- _EXERCISE DETAILS_
Please restate all of the records word for word, setting the pictures aside.
== GIVEN ENTRIES
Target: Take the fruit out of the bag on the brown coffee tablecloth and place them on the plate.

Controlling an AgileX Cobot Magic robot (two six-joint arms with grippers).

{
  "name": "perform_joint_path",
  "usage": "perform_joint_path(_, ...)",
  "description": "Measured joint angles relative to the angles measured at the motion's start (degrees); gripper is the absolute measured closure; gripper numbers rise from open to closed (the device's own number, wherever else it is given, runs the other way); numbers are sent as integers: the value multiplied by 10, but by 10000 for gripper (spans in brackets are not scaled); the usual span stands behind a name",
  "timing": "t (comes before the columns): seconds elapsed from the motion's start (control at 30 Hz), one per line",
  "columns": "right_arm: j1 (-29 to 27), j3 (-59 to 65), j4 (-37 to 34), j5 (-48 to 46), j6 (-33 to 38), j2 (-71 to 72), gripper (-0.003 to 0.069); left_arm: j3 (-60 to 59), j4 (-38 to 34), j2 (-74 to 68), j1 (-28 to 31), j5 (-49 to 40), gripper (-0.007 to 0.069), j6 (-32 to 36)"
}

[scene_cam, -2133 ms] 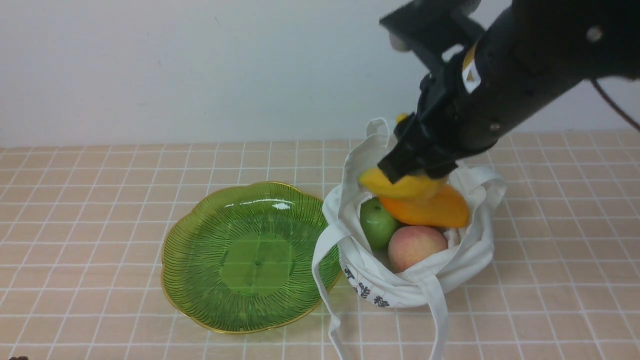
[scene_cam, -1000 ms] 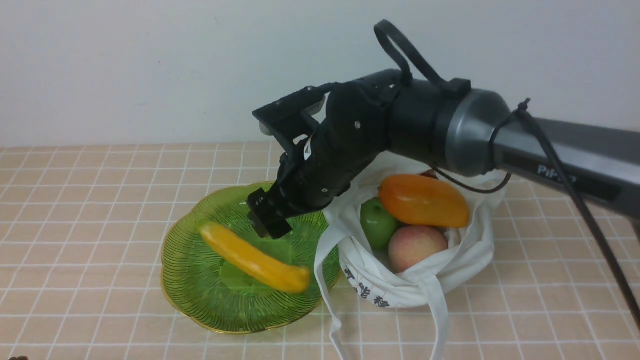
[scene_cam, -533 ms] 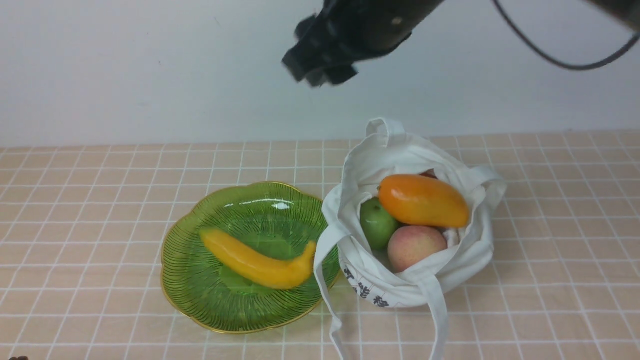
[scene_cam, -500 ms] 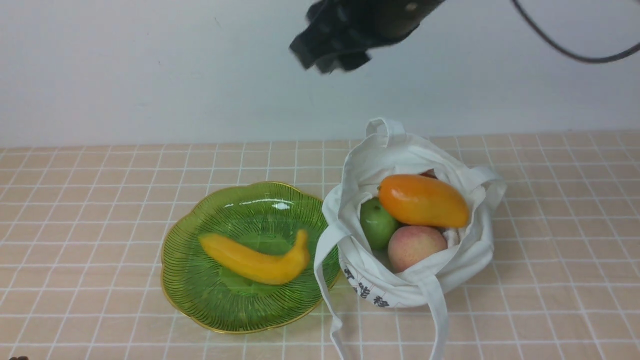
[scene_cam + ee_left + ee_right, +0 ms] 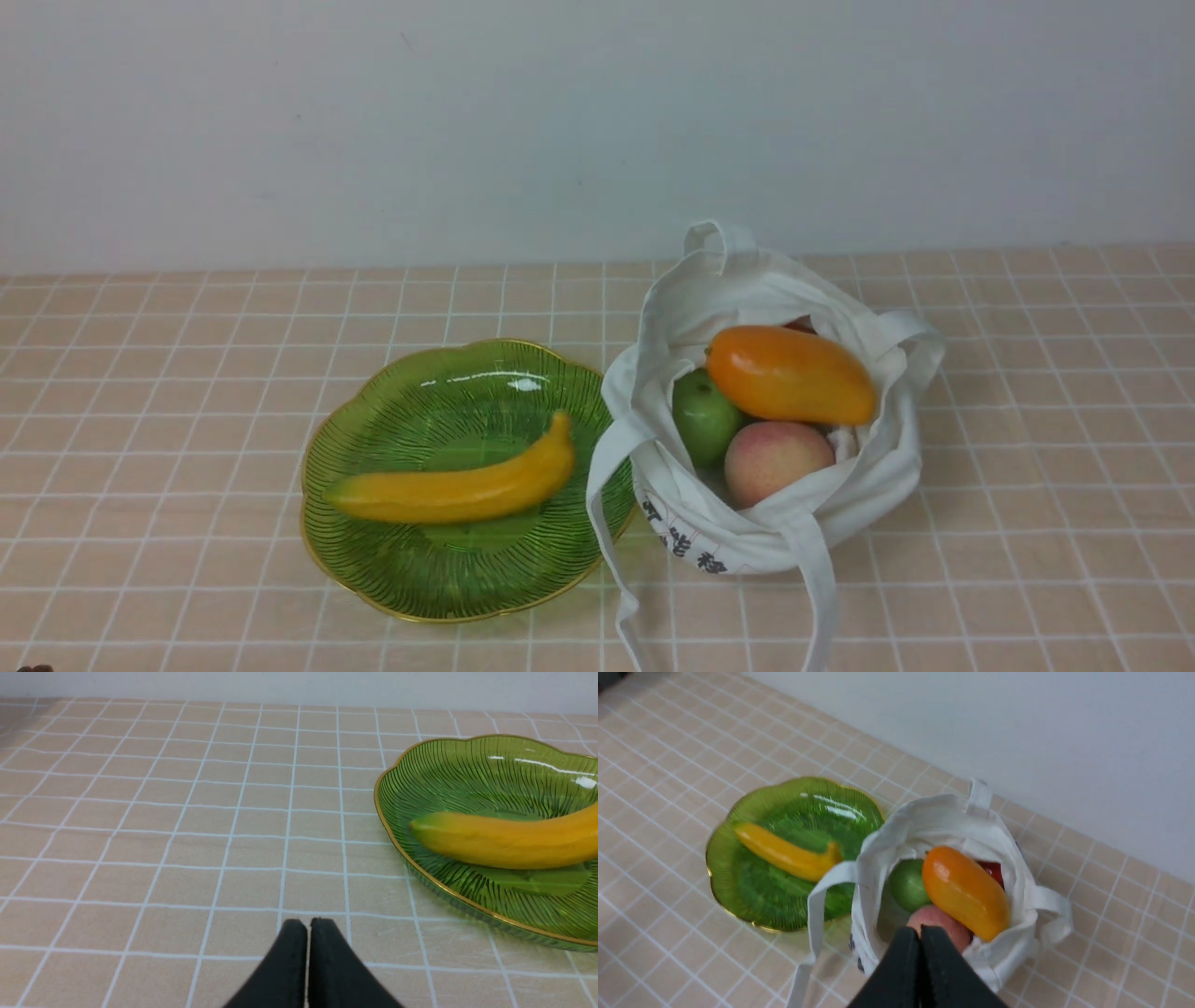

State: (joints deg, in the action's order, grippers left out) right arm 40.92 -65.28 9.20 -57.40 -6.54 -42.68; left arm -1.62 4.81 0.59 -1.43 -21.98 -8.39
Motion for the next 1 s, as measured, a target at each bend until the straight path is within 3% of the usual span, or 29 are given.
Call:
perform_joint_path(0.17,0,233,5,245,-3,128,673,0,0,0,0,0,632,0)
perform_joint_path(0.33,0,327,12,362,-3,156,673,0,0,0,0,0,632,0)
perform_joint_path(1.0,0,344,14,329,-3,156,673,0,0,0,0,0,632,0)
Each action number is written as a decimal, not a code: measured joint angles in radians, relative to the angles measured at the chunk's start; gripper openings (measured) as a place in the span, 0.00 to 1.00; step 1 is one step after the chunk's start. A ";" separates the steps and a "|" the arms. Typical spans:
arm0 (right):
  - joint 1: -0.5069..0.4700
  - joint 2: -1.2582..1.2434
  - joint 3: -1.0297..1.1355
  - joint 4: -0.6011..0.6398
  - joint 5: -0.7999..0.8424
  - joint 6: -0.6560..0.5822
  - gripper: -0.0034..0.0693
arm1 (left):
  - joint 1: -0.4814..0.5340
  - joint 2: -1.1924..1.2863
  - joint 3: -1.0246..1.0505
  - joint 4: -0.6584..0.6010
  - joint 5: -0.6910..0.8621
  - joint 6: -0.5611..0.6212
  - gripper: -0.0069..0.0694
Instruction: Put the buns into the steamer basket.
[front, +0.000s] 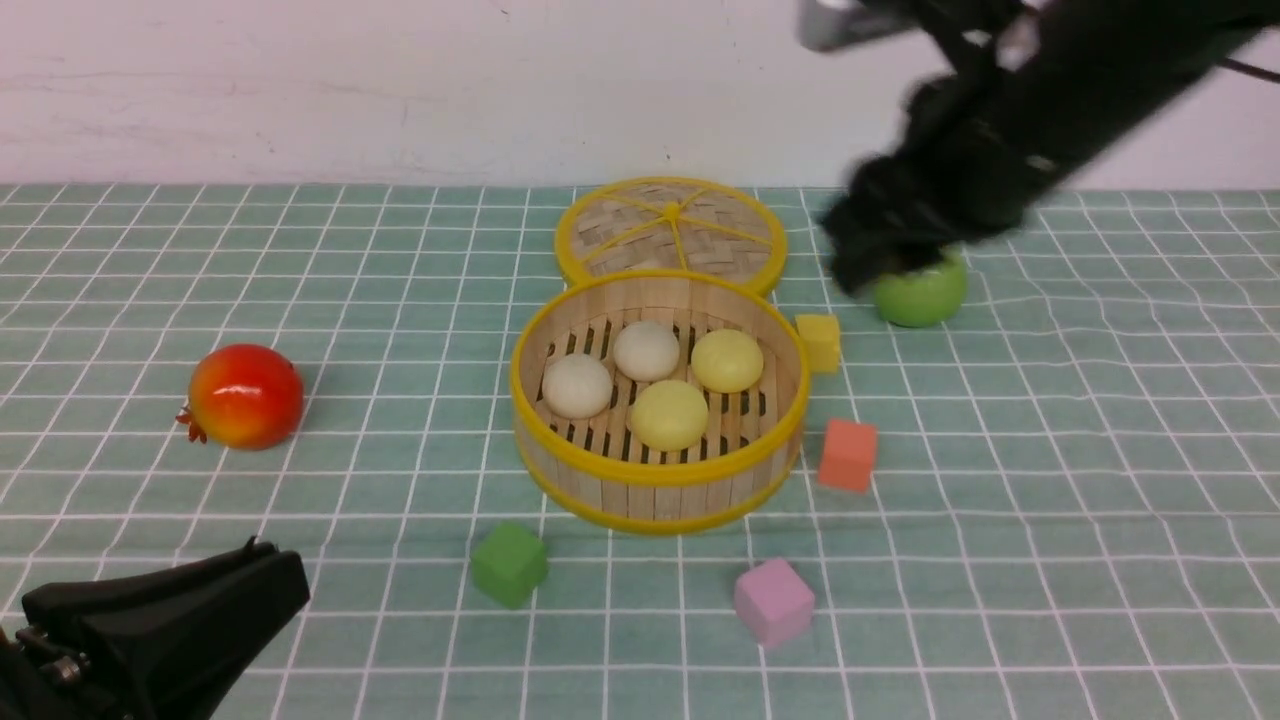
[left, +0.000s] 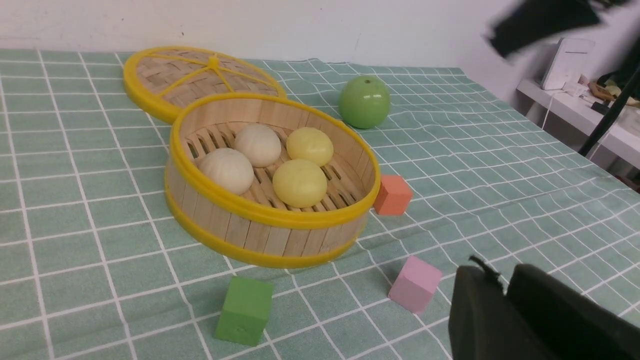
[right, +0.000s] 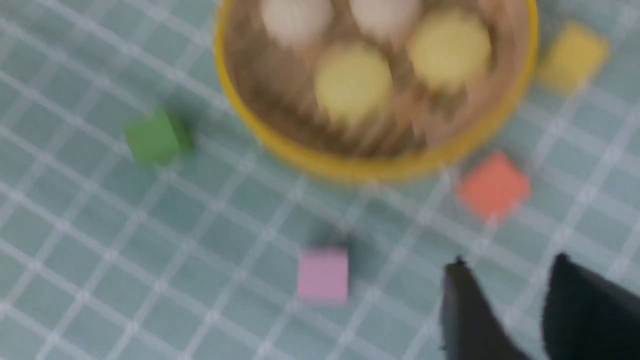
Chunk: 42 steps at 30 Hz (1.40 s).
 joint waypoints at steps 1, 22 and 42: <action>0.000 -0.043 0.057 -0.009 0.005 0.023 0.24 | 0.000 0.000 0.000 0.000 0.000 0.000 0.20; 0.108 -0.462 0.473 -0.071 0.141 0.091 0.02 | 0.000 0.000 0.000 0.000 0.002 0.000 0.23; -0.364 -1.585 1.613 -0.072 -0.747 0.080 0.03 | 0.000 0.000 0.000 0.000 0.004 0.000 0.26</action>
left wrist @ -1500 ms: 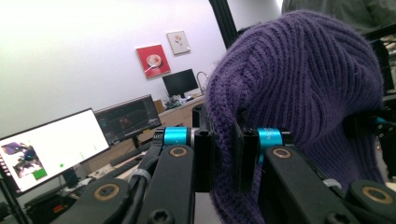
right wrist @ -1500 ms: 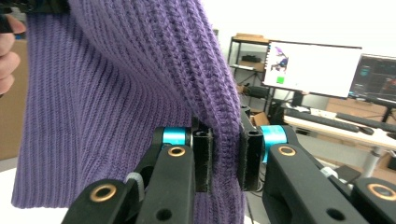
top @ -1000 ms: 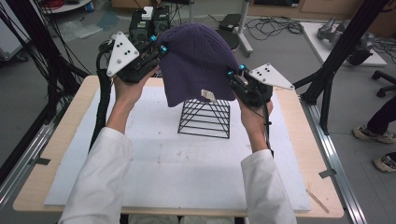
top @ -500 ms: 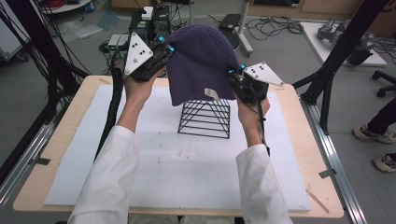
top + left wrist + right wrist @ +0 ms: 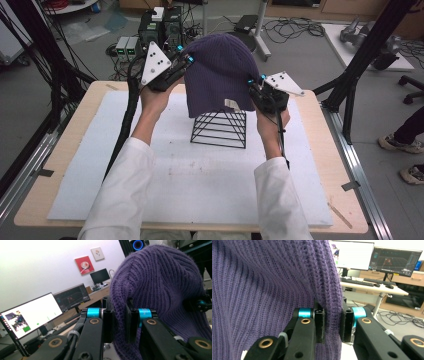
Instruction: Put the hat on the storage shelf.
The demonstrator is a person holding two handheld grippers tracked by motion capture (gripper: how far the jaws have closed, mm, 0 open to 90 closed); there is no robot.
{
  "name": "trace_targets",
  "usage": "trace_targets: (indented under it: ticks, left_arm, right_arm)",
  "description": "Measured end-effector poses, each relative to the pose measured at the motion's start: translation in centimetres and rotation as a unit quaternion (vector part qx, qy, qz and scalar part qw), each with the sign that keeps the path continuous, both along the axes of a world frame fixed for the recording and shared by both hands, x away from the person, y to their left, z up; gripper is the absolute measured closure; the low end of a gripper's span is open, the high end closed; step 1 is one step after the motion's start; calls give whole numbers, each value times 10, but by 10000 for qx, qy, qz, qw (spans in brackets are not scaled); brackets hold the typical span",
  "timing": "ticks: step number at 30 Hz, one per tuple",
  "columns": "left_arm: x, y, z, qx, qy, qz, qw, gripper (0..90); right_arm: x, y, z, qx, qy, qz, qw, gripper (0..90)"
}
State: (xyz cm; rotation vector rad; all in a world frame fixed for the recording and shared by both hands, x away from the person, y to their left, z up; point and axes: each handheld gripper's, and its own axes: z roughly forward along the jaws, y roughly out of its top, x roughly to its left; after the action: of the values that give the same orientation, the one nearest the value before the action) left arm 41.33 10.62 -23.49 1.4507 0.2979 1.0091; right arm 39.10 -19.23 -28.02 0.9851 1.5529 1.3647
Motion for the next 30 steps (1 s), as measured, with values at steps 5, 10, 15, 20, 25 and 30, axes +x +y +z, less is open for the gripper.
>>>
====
- _EXERCISE ANSWER_
Target: Take the fruit out of the bag on the brown coffee tablecloth and place them on the plate.

Controlling an AgileX Cobot Magic robot (two six-joint arms with grippers).

{
  "name": "perform_joint_path",
  "usage": "perform_joint_path(_, ...)",
  "description": "Measured joint angles relative to the angles measured at the motion's start (degrees); gripper is the absolute measured closure; gripper numbers rise from open to closed (the device's own number, wherever else it is given, runs the other way); numbers are sent as integers: the value multiplied by 10, but by 10000 for gripper (spans in brackets are not scaled); the usual span stands behind a name",
  "timing": "t (comes before the columns): seconds elapsed from the motion's start (control at 30 Hz), one per line",
  "columns": "right_arm: j1 (-29 to 27), j3 (-59 to 65), j4 (-37 to 34), j5 (-48 to 46), j6 (-33 to 38), j2 (-71 to 72), gripper (-0.003 to 0.069); left_arm: j3 (-60 to 59), j4 (-38 to 34), j2 (-74 to 68), j1 (-28 to 31), j5 (-49 to 40), gripper (-0.007 to 0.069), j6 (-32 to 36)"
}

[scene_cam, -2133 ms] 
[scene_cam, -1000 ms] 
[scene_cam, -533 ms] 
[scene_cam, -500 ms] 
[scene_cam + ee_left + ee_right, +0 ms] 

State: (joints deg, in the action's order, grippers left out) right arm 40.92 -65.28 9.20 -57.40 -6.54 -42.68; left arm -1.62 4.81 0.59 -1.43 -21.98 -8.39
Motion for the next 1 s, as measured, a target at each bend until the straight path is within 3% of the usual span, or 29 are given.
Call:
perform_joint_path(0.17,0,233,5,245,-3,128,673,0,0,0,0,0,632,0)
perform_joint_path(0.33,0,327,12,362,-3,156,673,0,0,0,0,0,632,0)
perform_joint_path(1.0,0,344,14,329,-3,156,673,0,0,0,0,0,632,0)
Each action number is written as a decimal, not a code: measured joint angles in radians, relative to the angles measured at the chunk's start; gripper openings (measured) as a place in the span, 0.00 to 1.00; step 1 is one step after the chunk's start. A ";" separates the steps and a "|" the arms. Typical spans:
arm0 (right):
  - joint 1: -0.5069..0.4700
  - joint 2: -1.2582..1.2434
  - joint 3: -1.0297..1.1355
  - joint 4: -0.6011..0.6398
  - joint 5: -0.7999..0.8424
  - joint 6: -0.6560..0.5822
  - gripper: -0.0034..0.0693
arm1 (left):
  - joint 1: -0.4814..0.5340
  - joint 2: -1.1924..1.2863
  - joint 3: -1.0246..1.0505
  - joint 4: -0.6584..0.6010
  - joint 5: -0.6910..0.8621
  - joint 6: -0.5611..0.6212
  - gripper: -0.0069..0.0694
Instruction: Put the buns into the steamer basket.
[front, +0.000s] 
[left, +0.000s] 
[right, +0.000s] 
Chunk: 42 steps at 30 Hz (1.40 s).
 joint waypoints at steps 1, 22 and 42: <action>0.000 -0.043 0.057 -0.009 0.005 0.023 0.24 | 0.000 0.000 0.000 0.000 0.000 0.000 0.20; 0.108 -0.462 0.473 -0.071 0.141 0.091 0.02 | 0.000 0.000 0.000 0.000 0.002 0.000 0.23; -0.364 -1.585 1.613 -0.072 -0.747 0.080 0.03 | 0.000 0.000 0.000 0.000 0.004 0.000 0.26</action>
left wrist @ -1500 ms: 
right wrist @ -1500 ms: 
top @ -1000 ms: 
top @ -500 ms: 
top + left wrist + right wrist @ +0 ms: 
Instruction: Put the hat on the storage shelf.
The demonstrator is a person holding two handheld grippers tracked by motion capture (gripper: how far the jaws have closed, mm, 0 open to 90 closed); there is no robot.
{
  "name": "trace_targets",
  "usage": "trace_targets: (indented under it: ticks, left_arm, right_arm)",
  "description": "Measured end-effector poses, each relative to the pose measured at the motion's start: translation in centimetres and rotation as a unit quaternion (vector part qx, qy, qz and scalar part qw), each with the sign that keeps the path continuous, both along the axes of a world frame fixed for the recording and shared by both hands, x away from the person, y to their left, z up; gripper is the absolute measured closure; the low end of a gripper's span is open, the high end closed; step 1 is one step after the motion's start; calls give whole numbers, each value times 10, but by 10000 for qx, qy, qz, qw (spans in brackets are not scaled); brackets hold the typical span",
  "timing": "ticks: step number at 30 Hz, one per tuple",
  "columns": "left_arm: x, y, z, qx, qy, qz, qw, gripper (0..90); right_arm: x, y, z, qx, qy, qz, qw, gripper (0..90)"
}
State: (xyz cm; rotation vector rad; all in a world frame fixed for the recording and shared by both hands, x away from the person, y to their left, z up; point and axes: each handheld gripper's, and its own axes: z roughly forward along the jaws, y roughly out of its top, x roughly to its left; after the action: of the values that give the same orientation, the one nearest the value before the action) left arm 41.33 10.62 -23.49 1.4507 0.2979 1.0091; right arm 39.10 -19.23 -28.02 0.9851 1.5529 1.3647
Motion for the next 30 steps (1 s), as measured, with values at steps 5, 10, 15, 20, 25 and 30, axes +x +y +z, less is open for the gripper.
>>>

This answer requires nothing more.